BEIJING (AP) — Italian oil producer ENI says it has sold a 20 percent stake in a gas field in Mozambique in southern Africa to China's biggest state-owned energy company for $4.2 billion.
The sale announced Thursday to PetroChina Ltd. adds to a string of foreign acquisitions by Chinese mining and energy companies as they try to become global competitors.
ENI S.p.A., headquartered in Milan, said it will retain 50 percent of the Area 4 field while three other partners each will own 10 percent.
The Italian company said it also signed an agreement with PetroChina, a unit of China National Petroleum Corp., to jointly study development of a shale gas block in southwestern China.
China's state-owned energy companies, flush with cash from the country's economic boom, are spending billions to acquire assets abroad in hopes of profiting from future demand.
Some acquisitions are aimed at acquiring oil and gas to import to China, the world's biggest energy consumer.

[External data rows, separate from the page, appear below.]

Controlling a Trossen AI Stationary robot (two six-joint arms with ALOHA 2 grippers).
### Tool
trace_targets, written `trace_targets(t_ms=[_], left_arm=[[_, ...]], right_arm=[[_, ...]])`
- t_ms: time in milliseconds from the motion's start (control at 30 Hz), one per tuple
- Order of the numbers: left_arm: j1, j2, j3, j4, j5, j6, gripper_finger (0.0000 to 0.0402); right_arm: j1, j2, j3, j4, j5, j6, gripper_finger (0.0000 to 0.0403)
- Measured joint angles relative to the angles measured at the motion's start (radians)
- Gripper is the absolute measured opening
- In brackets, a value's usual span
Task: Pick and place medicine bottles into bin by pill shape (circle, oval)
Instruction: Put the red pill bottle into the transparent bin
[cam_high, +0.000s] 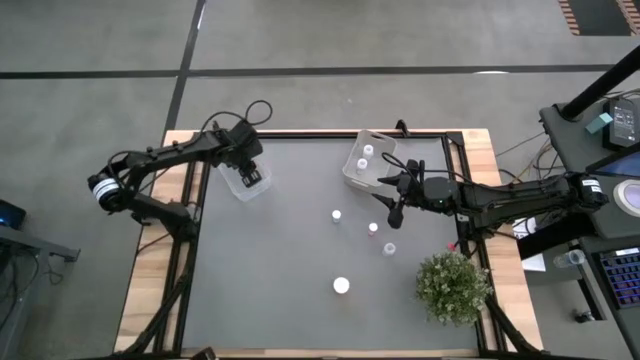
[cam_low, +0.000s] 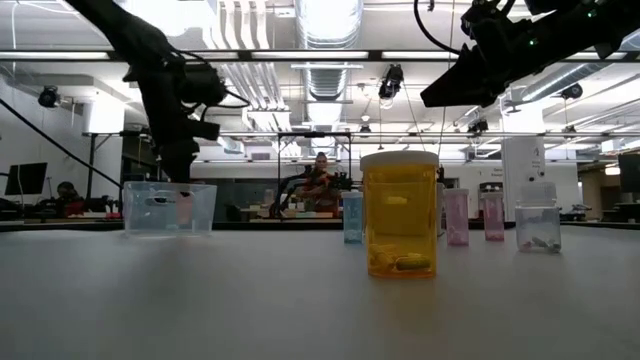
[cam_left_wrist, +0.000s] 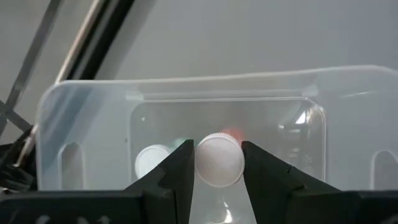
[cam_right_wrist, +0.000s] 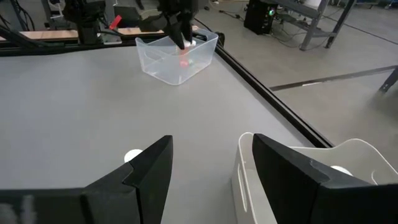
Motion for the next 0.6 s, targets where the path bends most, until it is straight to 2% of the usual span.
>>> trace_targets(t_ms=[233, 600], left_arm=[[0.000, 0.043, 0.000, -0.002, 0.000, -0.023, 0.0105], [0.000, 0.037, 0.000, -0.003, 0.000, -0.024, 0.0105]], right_arm=[[0.000, 0.000, 0.000, 0.000, 0.000, -0.001, 0.0215], [0.000, 0.000, 0.000, -0.004, 0.000, 0.001, 0.0215]])
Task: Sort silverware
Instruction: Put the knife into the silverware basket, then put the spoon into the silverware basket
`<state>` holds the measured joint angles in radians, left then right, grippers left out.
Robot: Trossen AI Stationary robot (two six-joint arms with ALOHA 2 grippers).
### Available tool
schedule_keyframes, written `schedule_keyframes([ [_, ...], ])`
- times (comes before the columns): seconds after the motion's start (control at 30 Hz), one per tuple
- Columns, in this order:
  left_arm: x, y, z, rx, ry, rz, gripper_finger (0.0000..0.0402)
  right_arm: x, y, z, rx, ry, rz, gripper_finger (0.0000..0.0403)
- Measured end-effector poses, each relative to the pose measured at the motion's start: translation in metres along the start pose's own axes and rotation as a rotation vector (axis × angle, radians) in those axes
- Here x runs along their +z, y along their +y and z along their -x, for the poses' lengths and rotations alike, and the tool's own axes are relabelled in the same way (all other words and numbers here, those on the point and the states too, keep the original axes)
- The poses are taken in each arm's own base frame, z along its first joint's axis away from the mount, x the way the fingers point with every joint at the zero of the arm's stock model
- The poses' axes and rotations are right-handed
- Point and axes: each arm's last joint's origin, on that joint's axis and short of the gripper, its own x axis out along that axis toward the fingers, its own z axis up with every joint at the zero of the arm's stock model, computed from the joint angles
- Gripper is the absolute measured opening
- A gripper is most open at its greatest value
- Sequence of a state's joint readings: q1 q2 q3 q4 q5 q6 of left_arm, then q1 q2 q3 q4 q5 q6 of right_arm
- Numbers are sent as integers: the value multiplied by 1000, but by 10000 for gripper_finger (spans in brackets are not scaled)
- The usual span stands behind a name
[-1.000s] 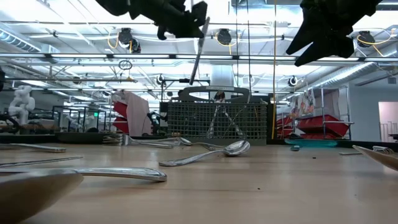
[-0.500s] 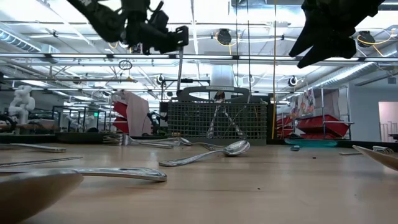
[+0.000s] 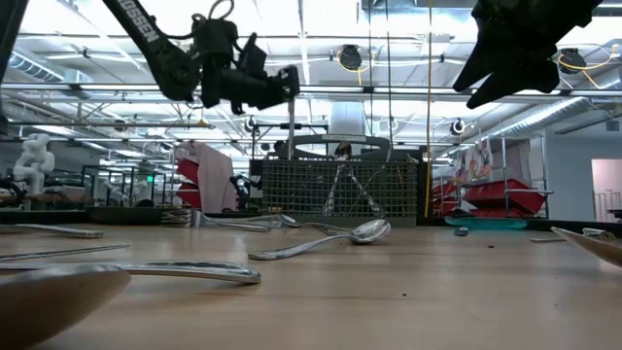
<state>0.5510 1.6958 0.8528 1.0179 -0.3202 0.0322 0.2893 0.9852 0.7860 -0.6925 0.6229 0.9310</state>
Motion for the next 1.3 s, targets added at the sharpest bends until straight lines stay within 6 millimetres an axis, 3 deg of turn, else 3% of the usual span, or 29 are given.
schedule_keyframes([
  [0.33,-42,-2,-5,21,121,-11,0,0,0,0,-2,1,2,226],
  [0.57,-67,5,14,39,191,62,0,-1,-1,0,-12,9,11,226],
  [0.8,-65,6,19,24,154,75,24,-1,-1,0,-13,9,18,226],
  [1.1,-59,-2,20,-163,150,12,77,-1,-1,0,1,24,21,232],
  [1.3,-23,-4,26,-245,85,33,92,0,6,-2,78,49,84,229],
])
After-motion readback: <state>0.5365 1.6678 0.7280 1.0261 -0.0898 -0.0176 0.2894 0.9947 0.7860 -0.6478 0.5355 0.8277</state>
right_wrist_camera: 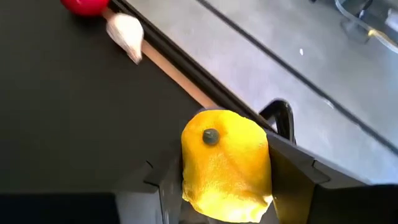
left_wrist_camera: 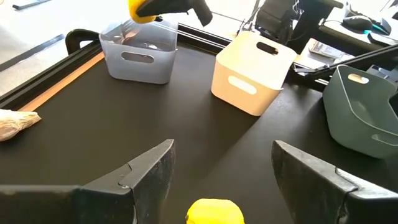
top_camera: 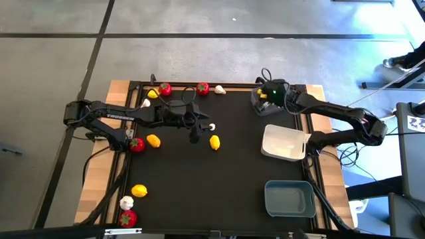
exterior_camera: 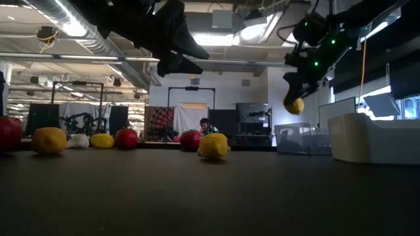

But companies also are investing in assets in Africa and Latin America that supply North America and Europe.
ENI has described Area 4 in Mozambique as one of the biggest gas discoveries of the past decade.
The deal also gives the Italian company a foothold in China's growing shale gas industry.
The Rongchang block that ENI and PetroChina will study "has proven to be the most promising in the country," the Italian company said.
China's government is promoting shale gas exploration in hopes of curbing rising dependence on imported oil and gas.
Its companies control access to promising fields but lack the advanced technology needed to extract shale gas. So they are forging partnerships with global energy companies that supply know-how.
China's No. 2 state-owned energy producer, Sinopec Ltd., announced a partnership in December with U.S. oil giant ConocoPhilips Co. to explore for shale gas in a different portion of the Sichuan basin.
In December, PetroChina agreed to invest $2.2 billion for a 49.9 percent stake in a Canadian shale gas field being developed by Encana Corp.
Last month, another Chinese state-owned oil producer, CNOOC Ltd., completed a $15.1 billion acquisition of Canadian energy producer Nexen. It was Canada's biggest overseas energy deal to date.
Calgary-based Nexen also operates in western Canada, the North Sea, Africa and the Middle East.